Both images shot with OM-1n, with 90/2.0 Macro wide open, and both
were printed to Ilford MG IV
satin paper (5x7in) via Omega D5XL enlarger, Rodenstock Rodagon 80/4.0
enlarger lens. Prints scanned
with Epson V700. I chose these two images to start with, because of
the extreme ISO range.
This one was exposed at about ISO 1600, it was really really dark in
the church. In retrospect, this
was a bad hurried scan (the print has highlight detail) but ti still
conveys the general look:
http://fc05.deviantart.net/fs51/f/2009/313/3/0/Pulpit_by_philosomatographer.jpg
Notes: The composition etc. is pretty bad, and the groom is lost in
the black, but from where I was
sitting, I couldn't do much about it, and this was not a job for me,
just a casual "memory" snapshot.
This one was exposed at the opposite end of the scale, at ISO 50:
http://fc01.deviantart.net/fs50/f/2009/313/4/5/Flower_Bubble_Girl_by_philosomatographer.jpg
Notes: This was one of the young flower girls.
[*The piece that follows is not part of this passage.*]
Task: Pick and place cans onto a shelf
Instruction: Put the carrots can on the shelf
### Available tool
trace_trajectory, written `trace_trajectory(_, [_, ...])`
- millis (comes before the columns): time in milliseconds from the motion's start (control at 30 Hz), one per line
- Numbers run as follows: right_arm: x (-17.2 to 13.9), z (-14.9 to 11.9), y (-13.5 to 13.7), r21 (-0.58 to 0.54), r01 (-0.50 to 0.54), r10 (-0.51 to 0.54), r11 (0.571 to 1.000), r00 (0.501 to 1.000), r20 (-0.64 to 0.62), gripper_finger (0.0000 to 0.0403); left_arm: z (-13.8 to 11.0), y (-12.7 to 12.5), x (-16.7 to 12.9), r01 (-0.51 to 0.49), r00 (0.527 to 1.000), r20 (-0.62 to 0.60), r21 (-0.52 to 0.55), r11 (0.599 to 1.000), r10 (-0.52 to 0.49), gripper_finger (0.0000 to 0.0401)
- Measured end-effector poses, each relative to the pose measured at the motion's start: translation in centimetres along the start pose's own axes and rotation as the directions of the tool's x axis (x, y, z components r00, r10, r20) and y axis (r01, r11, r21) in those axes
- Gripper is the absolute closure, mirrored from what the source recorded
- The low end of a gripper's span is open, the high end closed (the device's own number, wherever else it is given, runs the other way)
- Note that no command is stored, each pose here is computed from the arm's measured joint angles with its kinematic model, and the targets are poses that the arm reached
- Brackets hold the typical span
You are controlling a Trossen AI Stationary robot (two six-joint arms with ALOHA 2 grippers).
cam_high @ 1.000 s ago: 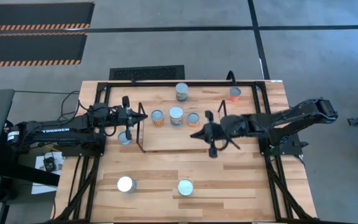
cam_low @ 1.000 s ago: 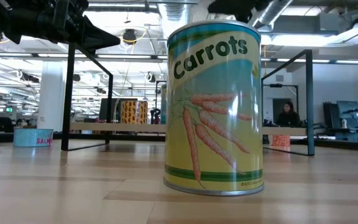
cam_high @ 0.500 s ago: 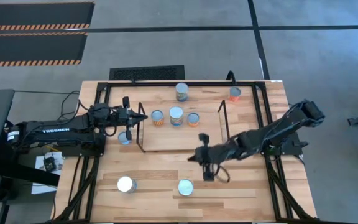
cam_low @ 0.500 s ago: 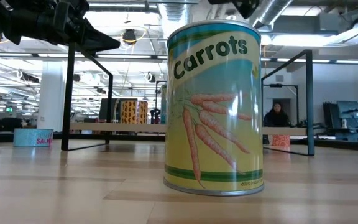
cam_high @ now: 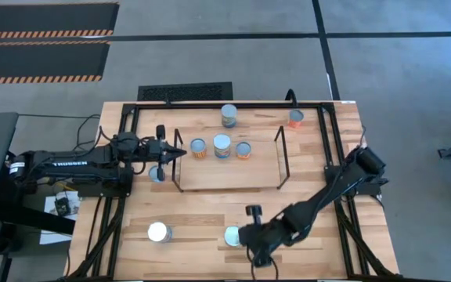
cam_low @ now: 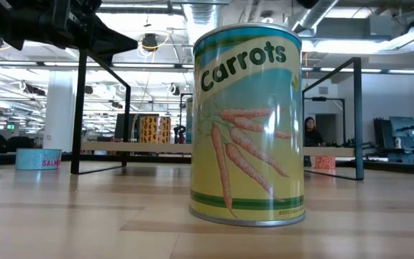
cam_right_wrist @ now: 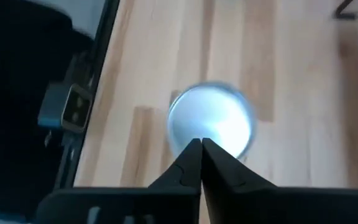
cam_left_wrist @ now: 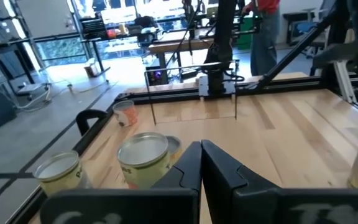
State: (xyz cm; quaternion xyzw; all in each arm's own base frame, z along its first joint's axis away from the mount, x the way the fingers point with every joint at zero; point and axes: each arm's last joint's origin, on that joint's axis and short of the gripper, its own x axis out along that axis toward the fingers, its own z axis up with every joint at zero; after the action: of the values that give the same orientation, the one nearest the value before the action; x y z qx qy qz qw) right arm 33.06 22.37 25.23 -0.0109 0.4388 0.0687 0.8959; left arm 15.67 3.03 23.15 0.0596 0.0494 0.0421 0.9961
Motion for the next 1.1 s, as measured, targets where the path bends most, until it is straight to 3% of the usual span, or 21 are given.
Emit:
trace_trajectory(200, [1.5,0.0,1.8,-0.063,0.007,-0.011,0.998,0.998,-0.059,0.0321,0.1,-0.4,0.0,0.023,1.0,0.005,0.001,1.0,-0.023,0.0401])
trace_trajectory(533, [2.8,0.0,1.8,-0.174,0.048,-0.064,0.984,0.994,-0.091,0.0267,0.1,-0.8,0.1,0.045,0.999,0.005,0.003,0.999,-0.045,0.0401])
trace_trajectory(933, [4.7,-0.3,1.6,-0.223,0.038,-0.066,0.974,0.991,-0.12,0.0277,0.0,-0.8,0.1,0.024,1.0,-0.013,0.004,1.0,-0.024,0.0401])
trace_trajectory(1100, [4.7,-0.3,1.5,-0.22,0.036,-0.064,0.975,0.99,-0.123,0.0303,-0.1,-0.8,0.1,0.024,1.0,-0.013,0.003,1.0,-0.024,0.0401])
I barely noticed her
coming to stand next to me, as we
were waiting outside for the bride and groom to exit the church.
I wanted to isolate her from the background as much as possible, so I
opened up to f/2.0, focused on here eyes, and made the image.
I would have liked her to blow some of her bubbles across the
"negative space" in my image, but even without that, I feel the subtly
textured negative space balances the soft image of the little girl.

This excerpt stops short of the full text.